Я показался гитлеровцам еще довольно крепким, и меня с другими узниками послали валить деревья в лесу. Топор я обрушил на голову убийцы моего брата, того самого, что плохо спит ночью, если мало убивает днем. Пусть будет так, как они говорят: «Каждому — свое». Из винтовки, которую я отобрал у фашиста, дважды выстрелил по преследователям. Пока я жив, винтовку из рук не выпущу. Ненависти моей нет предела».

Как пароль, как клятву повторяет Берек слова призыва: «Нет привилегированных и непривилегированных рабов. Есть только тот, кто продолжает борьбу, и тот, кто сдается».

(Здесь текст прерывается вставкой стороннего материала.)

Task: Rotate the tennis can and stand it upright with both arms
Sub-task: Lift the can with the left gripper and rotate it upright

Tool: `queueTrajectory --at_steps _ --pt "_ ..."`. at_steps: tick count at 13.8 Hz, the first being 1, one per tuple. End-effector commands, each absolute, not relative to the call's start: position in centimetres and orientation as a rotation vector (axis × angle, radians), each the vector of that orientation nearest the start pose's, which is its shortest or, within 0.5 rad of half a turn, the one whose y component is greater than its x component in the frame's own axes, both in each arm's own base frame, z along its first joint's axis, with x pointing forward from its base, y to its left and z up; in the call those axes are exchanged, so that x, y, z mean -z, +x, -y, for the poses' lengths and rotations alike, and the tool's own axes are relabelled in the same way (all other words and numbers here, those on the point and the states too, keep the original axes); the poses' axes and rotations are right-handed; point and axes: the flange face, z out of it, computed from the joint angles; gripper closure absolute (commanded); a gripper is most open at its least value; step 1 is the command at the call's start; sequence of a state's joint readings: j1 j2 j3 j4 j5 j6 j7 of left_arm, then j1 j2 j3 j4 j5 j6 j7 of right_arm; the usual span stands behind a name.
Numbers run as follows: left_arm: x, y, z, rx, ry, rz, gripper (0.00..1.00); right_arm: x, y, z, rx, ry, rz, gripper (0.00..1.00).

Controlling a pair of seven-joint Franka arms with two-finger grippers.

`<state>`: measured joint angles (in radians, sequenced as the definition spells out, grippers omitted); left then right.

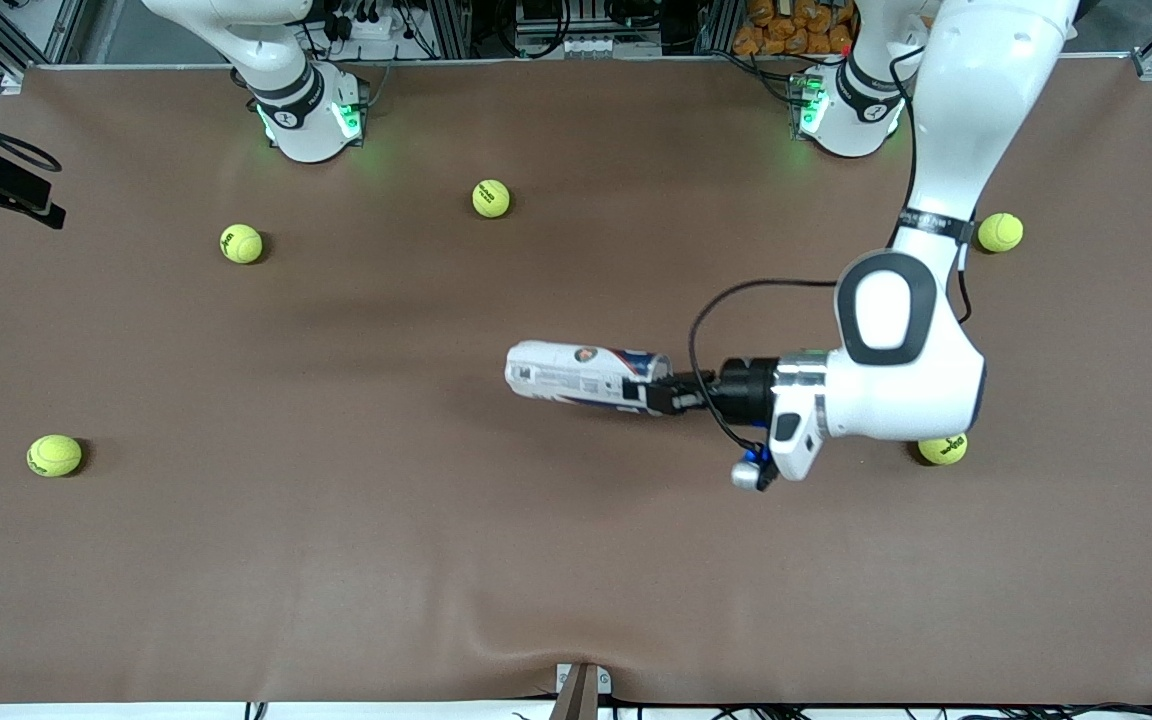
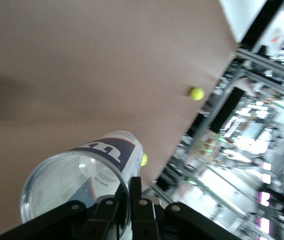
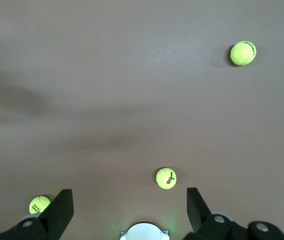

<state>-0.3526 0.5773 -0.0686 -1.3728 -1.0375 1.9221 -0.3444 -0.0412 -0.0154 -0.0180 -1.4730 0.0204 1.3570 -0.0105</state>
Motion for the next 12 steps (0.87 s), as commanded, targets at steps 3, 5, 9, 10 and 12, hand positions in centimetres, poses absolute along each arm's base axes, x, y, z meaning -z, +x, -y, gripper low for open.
queueTrajectory --at_steps 3,5,9,10,12 --pt "-46.6 59.1 43.0 0.338 2.539 -0.341 1.00 -66.3 52.9 2.5 -0.153 -3.101 -0.074 0.00" --pt "-47.9 56.6 45.9 0.241 2.666 -0.293 1.00 -66.1 53.0 2.6 -0.158 -3.100 -0.074 0.00" --pt "-46.5 52.1 51.2 -0.045 2.940 -0.178 1.00 -66.1 53.0 2.5 -0.158 -3.101 -0.070 0.00" --pt "-45.4 51.1 52.5 -0.127 3.011 -0.133 1.00 -66.1 53.0 2.5 -0.158 -3.101 -0.070 0.00" --pt "-43.2 49.4 54.4 -0.203 3.090 -0.057 1.00 -66.0 53.1 2.5 -0.160 -3.100 -0.067 0.00"
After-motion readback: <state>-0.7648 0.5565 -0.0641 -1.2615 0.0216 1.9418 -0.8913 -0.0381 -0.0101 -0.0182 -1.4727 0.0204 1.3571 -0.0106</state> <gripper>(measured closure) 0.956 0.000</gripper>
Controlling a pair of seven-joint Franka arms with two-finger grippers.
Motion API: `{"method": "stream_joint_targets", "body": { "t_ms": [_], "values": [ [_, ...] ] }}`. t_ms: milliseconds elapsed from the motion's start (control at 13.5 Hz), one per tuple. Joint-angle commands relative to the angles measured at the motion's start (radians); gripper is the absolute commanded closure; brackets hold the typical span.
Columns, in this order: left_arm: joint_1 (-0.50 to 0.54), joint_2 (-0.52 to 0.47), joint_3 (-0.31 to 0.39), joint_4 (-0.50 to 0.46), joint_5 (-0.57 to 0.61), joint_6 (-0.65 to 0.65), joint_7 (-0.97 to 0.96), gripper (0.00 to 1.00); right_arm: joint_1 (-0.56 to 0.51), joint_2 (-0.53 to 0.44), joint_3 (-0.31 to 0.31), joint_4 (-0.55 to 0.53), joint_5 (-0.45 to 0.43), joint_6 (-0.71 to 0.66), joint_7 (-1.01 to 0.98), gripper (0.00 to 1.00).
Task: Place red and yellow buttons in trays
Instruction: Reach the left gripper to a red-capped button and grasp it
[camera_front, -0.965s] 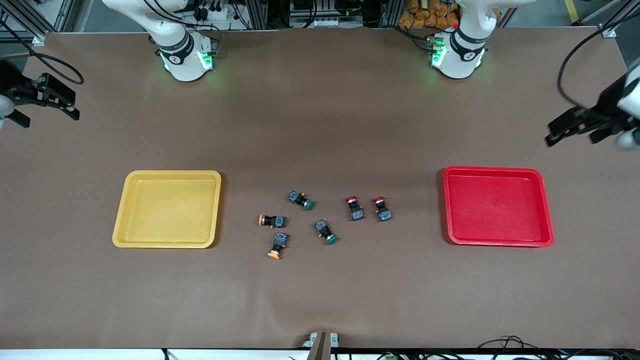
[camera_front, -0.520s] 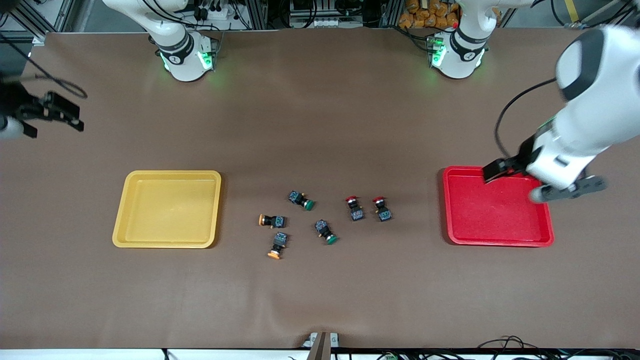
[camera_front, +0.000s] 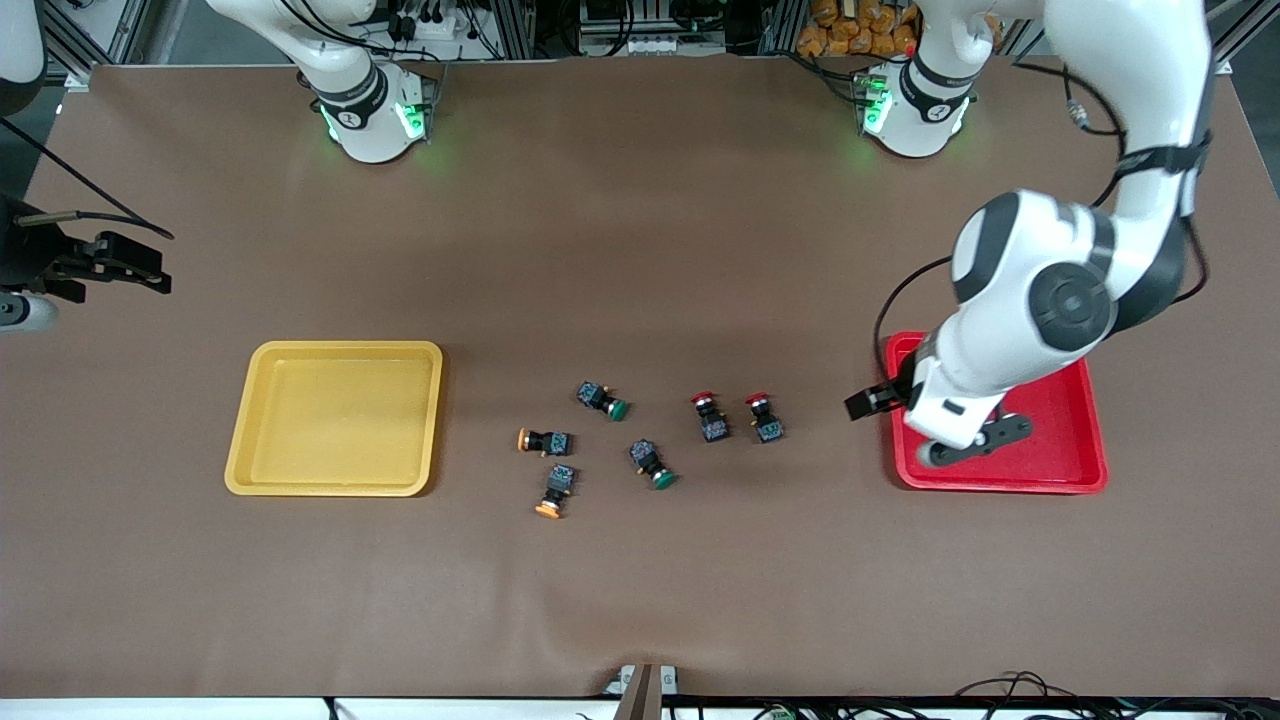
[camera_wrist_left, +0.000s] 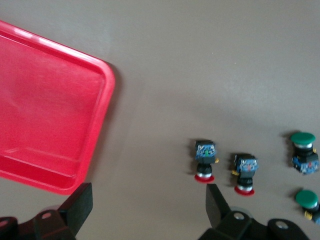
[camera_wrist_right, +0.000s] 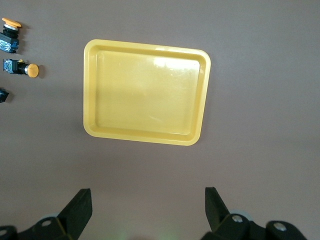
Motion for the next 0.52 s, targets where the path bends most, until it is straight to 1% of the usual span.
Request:
{"method": "stream_joint_targets", "body": {
  "t_ms": [0,148,223,371,445],
  "values": [
    [-0.019,0.063,0.001,0.023,-0.002,0.054,-0.058,0.00,-0.013,0.017,0.011,0.030,0.020,-0.009,-0.002,0.00],
    [-0.041,0.109,0.001,0.023,-0.009,0.086,-0.099,0.00,-0.017,0.017,0.011,0.038,0.026,-0.009,0.001,0.00],
    [-0.050,0.131,0.001,0.023,-0.007,0.117,-0.124,0.00,-0.022,0.017,0.009,0.038,0.056,-0.017,0.013,0.00],
    [-0.064,0.164,0.001,0.023,-0.009,0.145,-0.144,0.00,-0.052,0.017,0.008,0.038,0.147,-0.018,0.129,0.00],
    [-0.072,0.180,0.001,0.023,-0.009,0.163,-0.155,0.00,-0.053,0.017,0.008,0.038,0.162,-0.018,0.178,0.00]
  ]
}}
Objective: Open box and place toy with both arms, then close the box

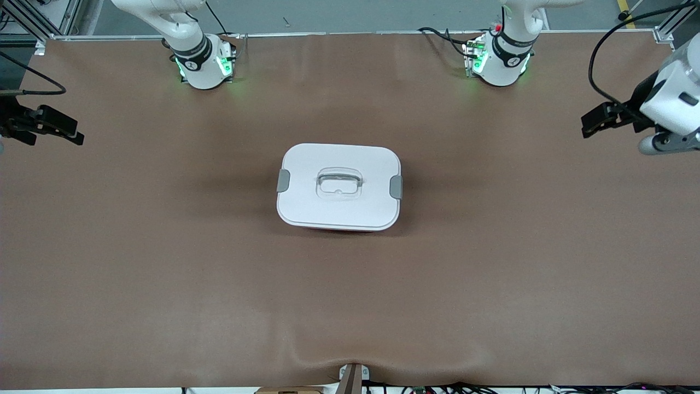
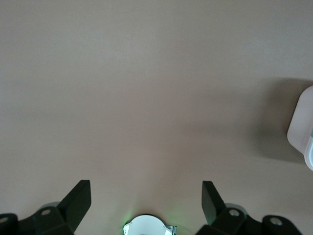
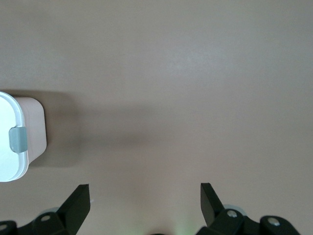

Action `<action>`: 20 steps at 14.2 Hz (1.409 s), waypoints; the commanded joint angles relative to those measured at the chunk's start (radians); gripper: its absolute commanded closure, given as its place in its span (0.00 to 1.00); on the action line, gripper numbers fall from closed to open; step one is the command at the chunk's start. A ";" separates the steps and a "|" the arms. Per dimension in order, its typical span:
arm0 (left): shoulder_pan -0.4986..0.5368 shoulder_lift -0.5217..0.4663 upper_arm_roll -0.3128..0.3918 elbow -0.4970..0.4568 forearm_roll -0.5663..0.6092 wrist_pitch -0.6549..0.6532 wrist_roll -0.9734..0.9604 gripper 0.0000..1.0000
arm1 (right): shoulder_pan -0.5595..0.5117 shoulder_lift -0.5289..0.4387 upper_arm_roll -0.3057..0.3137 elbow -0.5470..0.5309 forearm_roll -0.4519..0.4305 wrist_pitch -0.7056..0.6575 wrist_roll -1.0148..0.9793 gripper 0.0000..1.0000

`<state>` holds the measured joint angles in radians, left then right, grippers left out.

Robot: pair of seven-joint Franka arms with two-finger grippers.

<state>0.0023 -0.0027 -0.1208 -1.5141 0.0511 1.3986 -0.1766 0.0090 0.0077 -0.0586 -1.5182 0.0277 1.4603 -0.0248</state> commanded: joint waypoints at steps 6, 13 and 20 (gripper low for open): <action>-0.008 -0.042 0.007 -0.040 -0.034 -0.010 0.063 0.00 | 0.008 -0.023 -0.001 -0.010 -0.009 -0.009 0.017 0.00; -0.008 -0.031 0.009 -0.020 -0.039 0.002 0.098 0.00 | 0.009 -0.023 -0.001 -0.011 -0.009 -0.011 0.019 0.00; -0.005 -0.028 0.018 0.008 -0.042 0.000 0.103 0.00 | 0.009 -0.023 -0.001 -0.010 -0.009 -0.009 0.019 0.00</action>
<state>-0.0016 -0.0265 -0.1109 -1.5176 0.0317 1.3979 -0.0973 0.0093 0.0064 -0.0586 -1.5179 0.0277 1.4591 -0.0248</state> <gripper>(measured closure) 0.000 0.000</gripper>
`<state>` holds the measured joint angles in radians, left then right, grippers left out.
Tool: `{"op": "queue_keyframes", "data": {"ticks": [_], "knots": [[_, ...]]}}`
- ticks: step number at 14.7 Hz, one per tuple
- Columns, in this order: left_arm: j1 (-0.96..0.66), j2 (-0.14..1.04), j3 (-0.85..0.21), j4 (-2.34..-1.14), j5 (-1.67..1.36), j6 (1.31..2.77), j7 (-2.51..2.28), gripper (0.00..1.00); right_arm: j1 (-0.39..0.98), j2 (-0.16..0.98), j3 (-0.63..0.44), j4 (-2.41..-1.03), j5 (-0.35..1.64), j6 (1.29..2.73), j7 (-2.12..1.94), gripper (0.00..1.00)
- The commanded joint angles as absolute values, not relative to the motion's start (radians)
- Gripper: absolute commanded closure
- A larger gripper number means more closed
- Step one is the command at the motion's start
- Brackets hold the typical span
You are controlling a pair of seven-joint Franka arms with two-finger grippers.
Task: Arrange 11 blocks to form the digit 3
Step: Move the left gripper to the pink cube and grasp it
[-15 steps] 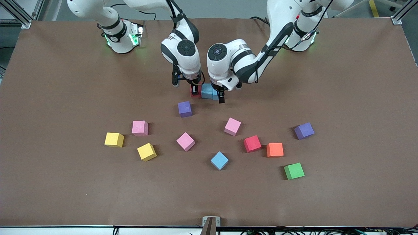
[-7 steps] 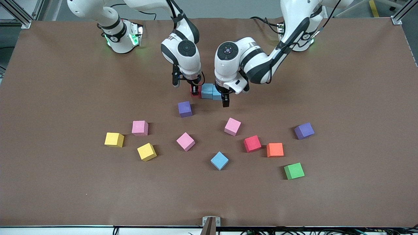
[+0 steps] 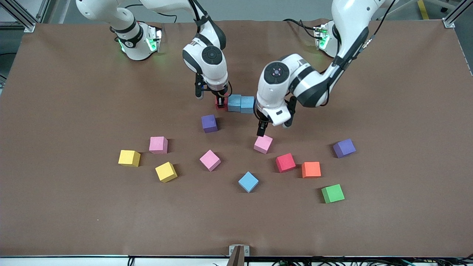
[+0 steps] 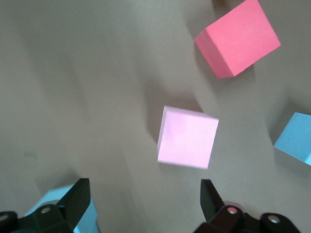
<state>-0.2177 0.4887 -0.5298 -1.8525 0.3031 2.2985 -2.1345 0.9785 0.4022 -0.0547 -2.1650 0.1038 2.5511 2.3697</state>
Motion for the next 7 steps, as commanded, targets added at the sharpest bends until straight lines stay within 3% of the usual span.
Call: {"op": "queue_keyframes", "data": {"ticks": [1,7], "knots": [[-0.198,0.56,-0.538,-1.798,0.336,2.29,-2.013,0.0,0.985,0.496,-0.061,-2.138,0.123,2.577,2.355,1.0],[-0.189,0.659,-0.535,-1.729,0.431,2.352,-1.957,0.0,0.966,0.491,-0.061,-2.134,0.132,2.563,2.382,1.0]]}}
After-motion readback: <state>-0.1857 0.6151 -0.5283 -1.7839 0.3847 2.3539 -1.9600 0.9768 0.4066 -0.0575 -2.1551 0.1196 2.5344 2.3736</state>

Нет, он, Берек, не сдался. Он будет бороться. С винтовкой в руках. Вот только напишет все о Собиборе и тогда… Рину ему вовек не забыть… Сашко, Куриэл, Макс ван Дам, Абрабанел, Фейгеле, Люка… Все они перед ним, стоит только закрыть глаза…

Раз или два в неделю в погреб спускается Юрко и тут же становится к кассе. В подпольной типографии он за наборщика. Должно быть, из-за раны он тяжело дышит и с трудом произносит слова. Несколько раз он показывал Береку, как надо печатать на пишущей машинке. Оказывается, Юрко — человек совсем неплохой. Сегодня ему предстоит выпустить листовку, которая начинается словами: «Братья и сестры! Никогда мы не будем народом рабов. Польша с ее славным прошлым не станет на колени!»

Дни кажутся бесконечно долгими. Их не сосчитать. Каждый новый день длиннее предыдущего. По вечерам, покидая погреб, Берек чувствует себя точно зверь, вырвавшийся из клетки. Ему хочется вдохнуть в легкие как можно больше воздуха.

Анна разрешила ему проводить ее до пруда. Он остался дожидаться в камышах, а она направилась в соседнее село, к матери, навестить детей, смолоть на жерновах немного ржи и прихватить несколько ложек соленой воды из-под вареной картошки. Каждую спичку Анна делит теперь уже не ножом, а ногтем на три части.

Пруд еще не сковало, но он весь в морщинах. Складки густеют, вода вот-вот замерзнет. Хорошо это для пруда или плохо? Пруд ведь не человек. Ему что, вода превратится в лед — надежное покрывало на зиму, а весной незачем прикрываться; лед растает, и пруд снова пополнится водой.